问题
Description
Given a dictionary, my program generates two output files, 'sequences.txt' and 'words.txt'.
- 'sequences' contain every sequence of four letters (A-z) that appear in exactly one word of the dictionary, one sequence per line.
- 'words' will contain the corresponding words that contain the sequences, in the same order, again one per line.
For example, given spec/fixtures/sample_words.txt
dictionary containing only
arrows
carrots
give
me
The outputs should be:
'sequences' 'words'
carr carrots
give give
rots carrots
rows arrows
rrot carrots
rrow arrows
Of course, 'arro' does not appear in the output since it is found in more than one word.
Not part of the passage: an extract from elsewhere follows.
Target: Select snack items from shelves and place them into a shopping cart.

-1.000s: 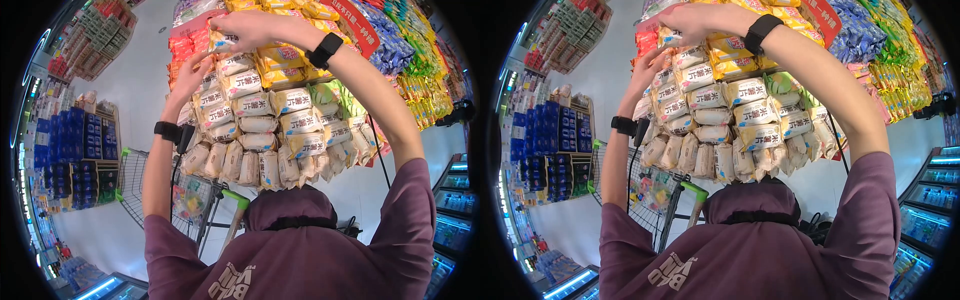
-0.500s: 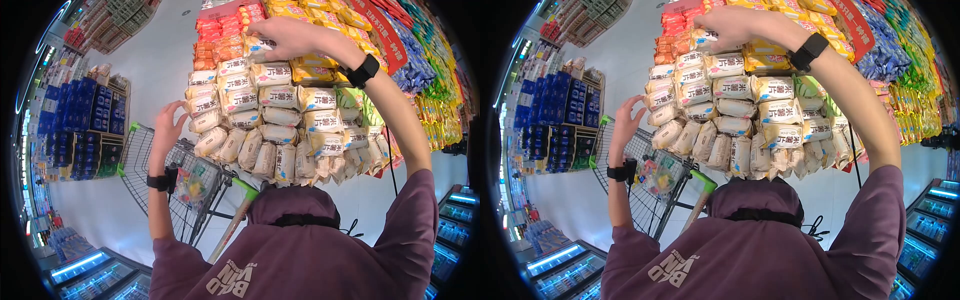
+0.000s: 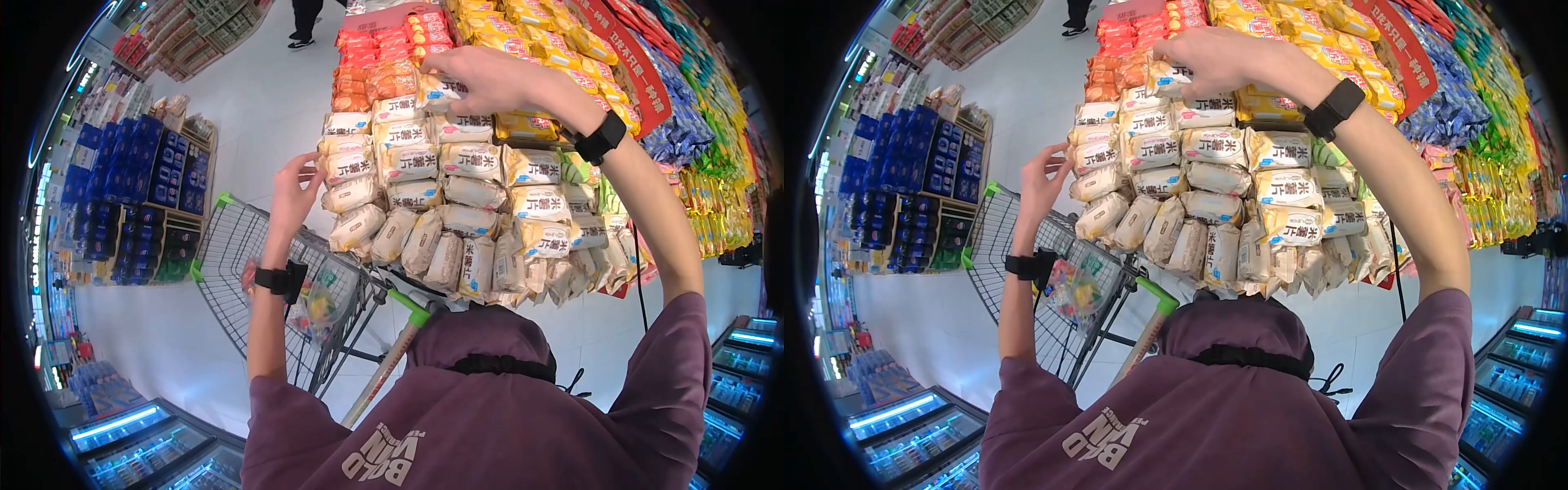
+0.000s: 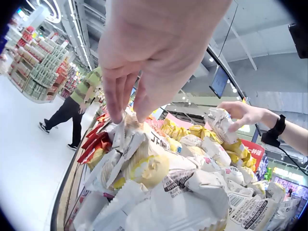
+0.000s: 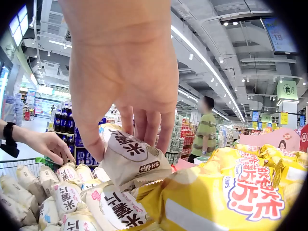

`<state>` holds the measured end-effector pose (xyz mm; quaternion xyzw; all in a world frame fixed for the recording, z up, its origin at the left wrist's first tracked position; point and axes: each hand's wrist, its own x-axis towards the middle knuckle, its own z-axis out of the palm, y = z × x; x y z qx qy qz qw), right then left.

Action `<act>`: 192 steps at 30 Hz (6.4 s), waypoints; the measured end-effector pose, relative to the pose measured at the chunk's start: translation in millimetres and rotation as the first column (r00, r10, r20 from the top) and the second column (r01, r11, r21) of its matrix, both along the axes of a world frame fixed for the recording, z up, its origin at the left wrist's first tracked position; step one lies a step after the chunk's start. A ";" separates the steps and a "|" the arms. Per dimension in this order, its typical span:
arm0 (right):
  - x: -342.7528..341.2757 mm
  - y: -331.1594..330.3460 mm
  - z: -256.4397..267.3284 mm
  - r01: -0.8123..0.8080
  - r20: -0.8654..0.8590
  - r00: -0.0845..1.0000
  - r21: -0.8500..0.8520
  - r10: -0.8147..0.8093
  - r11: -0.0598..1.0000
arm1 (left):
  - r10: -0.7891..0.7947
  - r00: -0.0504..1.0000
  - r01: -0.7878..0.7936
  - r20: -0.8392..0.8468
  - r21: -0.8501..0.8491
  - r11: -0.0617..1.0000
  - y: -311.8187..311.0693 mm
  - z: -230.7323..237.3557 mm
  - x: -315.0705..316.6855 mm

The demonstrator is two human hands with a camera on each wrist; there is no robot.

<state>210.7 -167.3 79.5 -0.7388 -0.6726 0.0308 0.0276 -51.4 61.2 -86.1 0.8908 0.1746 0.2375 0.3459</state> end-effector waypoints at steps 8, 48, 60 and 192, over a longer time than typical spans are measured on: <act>11.8 -8.1 6.3 -0.033 0.043 0.999 0.243 0.023 0.969 | -0.108 0.993 0.105 0.044 0.067 0.992 -41.1 46.5 30.1; -130.5 -153.5 -41.8 0.458 -0.951 0.262 -0.026 -0.163 0.889 | -0.236 0.939 0.321 0.249 -0.881 0.349 -228.6 73.4 -5.1; -138.9 -225.5 -54.1 0.577 -0.987 0.077 -0.070 -0.140 0.813 | -0.269 0.941 0.307 0.203 -0.845 0.438 -279.9 70.1 6.6; -119.4 -344.9 -49.6 0.381 -0.973 0.191 -0.045 -0.126 0.923 | 0.368 0.906 0.060 0.208 -0.925 0.375 -498.7 79.3 -54.1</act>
What I've come up with so far
Project structure:
├── Gemfile
├── Gemfile.lock
├── examples
│ └── dictionary.txt
├── lib
│ └── word_sequence_parser.rb
├── main.rb
├── output
├── readme.md
└── spec
├── fixtures
│ └── sample_words.txt
└── word_sequence_parser_spec.rb
To run the script:
ruby main.rb examples/dictionary.txt
main.rb
require_relative 'lib/word_sequence_parser.rb'
dict_path = ARGV.shift
if dict_path.nil?
dict_path = 'spec/fixtures/sample_words.txt'
end
parser = WordSequenceParser.new(dict_path)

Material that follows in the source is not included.